■ WORK TO COMPLETE
Would you please copy the part of the material below that opens with the line containing "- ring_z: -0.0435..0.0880" and closes with the line containing "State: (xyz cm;"? Copy it exactly, and only it.

■ GIVEN INFORMATION
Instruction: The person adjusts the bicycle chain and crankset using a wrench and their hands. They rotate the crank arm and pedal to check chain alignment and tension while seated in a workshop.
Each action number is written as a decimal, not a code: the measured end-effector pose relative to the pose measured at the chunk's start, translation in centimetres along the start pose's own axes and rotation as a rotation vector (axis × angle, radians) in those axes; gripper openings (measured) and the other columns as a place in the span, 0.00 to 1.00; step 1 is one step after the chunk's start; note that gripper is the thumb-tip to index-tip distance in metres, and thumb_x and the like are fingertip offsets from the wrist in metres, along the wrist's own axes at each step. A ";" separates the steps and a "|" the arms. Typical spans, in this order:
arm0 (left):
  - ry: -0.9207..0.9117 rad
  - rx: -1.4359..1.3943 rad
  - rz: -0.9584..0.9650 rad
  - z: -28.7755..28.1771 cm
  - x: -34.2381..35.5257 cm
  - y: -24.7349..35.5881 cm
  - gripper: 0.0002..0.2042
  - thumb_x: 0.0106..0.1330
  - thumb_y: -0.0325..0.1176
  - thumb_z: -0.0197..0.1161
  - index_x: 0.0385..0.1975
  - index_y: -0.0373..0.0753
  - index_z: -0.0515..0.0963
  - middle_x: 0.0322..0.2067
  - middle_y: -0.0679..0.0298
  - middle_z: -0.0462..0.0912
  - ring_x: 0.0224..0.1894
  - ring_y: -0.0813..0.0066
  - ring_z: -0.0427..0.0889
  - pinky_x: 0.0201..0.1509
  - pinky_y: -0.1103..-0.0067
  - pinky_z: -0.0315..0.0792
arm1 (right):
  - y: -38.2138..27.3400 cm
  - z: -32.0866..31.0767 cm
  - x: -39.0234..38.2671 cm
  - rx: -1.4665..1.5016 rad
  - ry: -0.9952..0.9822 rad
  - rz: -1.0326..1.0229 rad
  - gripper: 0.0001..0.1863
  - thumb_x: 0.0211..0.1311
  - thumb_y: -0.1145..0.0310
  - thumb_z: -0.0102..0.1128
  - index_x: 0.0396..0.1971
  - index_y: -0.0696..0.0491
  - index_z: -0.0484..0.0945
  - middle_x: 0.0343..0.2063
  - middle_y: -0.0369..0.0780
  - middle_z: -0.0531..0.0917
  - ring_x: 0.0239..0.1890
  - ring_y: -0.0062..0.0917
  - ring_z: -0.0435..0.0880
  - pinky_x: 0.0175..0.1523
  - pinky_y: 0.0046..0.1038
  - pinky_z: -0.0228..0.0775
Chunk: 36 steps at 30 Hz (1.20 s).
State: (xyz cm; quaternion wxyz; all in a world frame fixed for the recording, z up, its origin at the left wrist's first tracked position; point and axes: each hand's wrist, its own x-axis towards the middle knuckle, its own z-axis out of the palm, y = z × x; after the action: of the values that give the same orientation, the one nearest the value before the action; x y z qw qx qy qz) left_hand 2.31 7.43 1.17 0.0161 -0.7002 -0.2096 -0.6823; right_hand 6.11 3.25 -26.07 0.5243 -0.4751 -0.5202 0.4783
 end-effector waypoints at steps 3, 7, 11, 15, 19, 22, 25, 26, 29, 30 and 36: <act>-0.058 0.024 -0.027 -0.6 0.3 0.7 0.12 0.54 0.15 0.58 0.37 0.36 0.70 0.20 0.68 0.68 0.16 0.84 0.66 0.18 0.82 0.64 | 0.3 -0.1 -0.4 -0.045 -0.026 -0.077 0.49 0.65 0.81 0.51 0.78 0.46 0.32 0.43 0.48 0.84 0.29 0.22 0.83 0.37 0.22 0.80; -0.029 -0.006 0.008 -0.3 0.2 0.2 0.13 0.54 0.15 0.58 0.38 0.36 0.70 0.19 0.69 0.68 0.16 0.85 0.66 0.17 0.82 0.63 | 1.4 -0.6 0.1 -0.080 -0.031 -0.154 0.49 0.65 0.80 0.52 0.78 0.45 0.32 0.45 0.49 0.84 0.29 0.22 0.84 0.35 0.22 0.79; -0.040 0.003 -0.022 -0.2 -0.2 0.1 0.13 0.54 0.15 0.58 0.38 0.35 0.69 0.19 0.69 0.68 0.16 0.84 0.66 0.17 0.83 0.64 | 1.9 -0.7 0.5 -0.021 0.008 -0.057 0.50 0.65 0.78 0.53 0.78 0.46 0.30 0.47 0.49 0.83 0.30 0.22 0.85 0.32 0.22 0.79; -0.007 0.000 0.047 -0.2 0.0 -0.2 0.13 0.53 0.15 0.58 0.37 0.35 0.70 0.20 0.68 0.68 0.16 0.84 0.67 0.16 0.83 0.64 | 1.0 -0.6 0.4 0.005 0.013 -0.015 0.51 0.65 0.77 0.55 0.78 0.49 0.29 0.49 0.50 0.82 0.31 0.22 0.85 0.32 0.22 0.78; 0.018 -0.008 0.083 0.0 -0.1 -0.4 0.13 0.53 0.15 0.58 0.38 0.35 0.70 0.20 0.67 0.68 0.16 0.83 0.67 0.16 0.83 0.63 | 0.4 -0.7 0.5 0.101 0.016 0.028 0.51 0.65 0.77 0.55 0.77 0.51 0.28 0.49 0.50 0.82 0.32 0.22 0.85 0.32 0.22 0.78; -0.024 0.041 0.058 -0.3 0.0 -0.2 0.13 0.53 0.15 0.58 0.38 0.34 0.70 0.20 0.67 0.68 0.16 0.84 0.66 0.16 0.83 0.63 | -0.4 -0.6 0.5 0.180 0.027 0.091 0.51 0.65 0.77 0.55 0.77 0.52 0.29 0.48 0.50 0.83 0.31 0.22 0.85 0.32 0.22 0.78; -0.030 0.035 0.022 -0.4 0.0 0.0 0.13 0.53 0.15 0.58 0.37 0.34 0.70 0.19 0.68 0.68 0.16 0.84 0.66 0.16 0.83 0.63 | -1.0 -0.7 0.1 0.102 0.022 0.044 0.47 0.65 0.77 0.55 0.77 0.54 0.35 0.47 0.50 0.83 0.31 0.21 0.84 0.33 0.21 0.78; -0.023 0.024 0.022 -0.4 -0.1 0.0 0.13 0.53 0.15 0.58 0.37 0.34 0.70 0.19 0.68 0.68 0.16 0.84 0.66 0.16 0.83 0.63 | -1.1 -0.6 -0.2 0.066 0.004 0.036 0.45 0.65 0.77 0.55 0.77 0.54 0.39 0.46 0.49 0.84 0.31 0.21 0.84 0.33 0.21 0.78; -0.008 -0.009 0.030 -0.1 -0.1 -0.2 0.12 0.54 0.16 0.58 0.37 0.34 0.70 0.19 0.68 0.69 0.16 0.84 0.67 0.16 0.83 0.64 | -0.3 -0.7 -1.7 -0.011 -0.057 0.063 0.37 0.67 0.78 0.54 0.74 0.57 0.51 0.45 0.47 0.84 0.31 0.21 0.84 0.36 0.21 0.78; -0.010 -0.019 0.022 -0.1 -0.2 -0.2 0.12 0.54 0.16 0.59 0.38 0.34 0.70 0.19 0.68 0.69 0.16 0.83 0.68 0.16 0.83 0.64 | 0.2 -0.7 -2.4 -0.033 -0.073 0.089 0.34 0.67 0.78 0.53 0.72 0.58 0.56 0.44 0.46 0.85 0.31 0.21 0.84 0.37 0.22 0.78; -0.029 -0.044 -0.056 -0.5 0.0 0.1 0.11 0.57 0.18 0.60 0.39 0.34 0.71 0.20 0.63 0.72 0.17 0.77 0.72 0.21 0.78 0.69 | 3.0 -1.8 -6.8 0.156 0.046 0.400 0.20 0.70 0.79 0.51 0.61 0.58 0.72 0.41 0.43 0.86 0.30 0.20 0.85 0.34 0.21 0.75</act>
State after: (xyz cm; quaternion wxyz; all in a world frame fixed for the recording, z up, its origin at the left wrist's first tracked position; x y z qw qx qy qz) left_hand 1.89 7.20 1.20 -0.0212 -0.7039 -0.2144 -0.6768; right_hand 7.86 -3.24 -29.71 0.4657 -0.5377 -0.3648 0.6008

■ SOLUTION
  - ring_z: -0.0435..0.0880
  - pinky_x: 0.0175..0.1523
  - pinky_y: 0.0046..0.1038
  - pinky_z: -0.0228..0.0775
Chunk: 36 steps at 30 Hz (1.20 s).
State: (xyz cm; quaternion wxyz; all in a world frame fixed for the recording, z up, its origin at the left wrist's first tracked position; point and axes: each hand's wrist, its own x-axis towards the middle knuckle, its own z-axis out of the palm, y = z × x; after the action: of the values that give the same orientation, the one nearest the value before the action; x y z qw qx qy qz) left_hand 2.31 7.43 1.17 0.0161 -0.7002 -0.2096 -0.6823; right_hand 6.11 3.25 -26.07 0.5243 -0.4751 -0.5202 0.4783

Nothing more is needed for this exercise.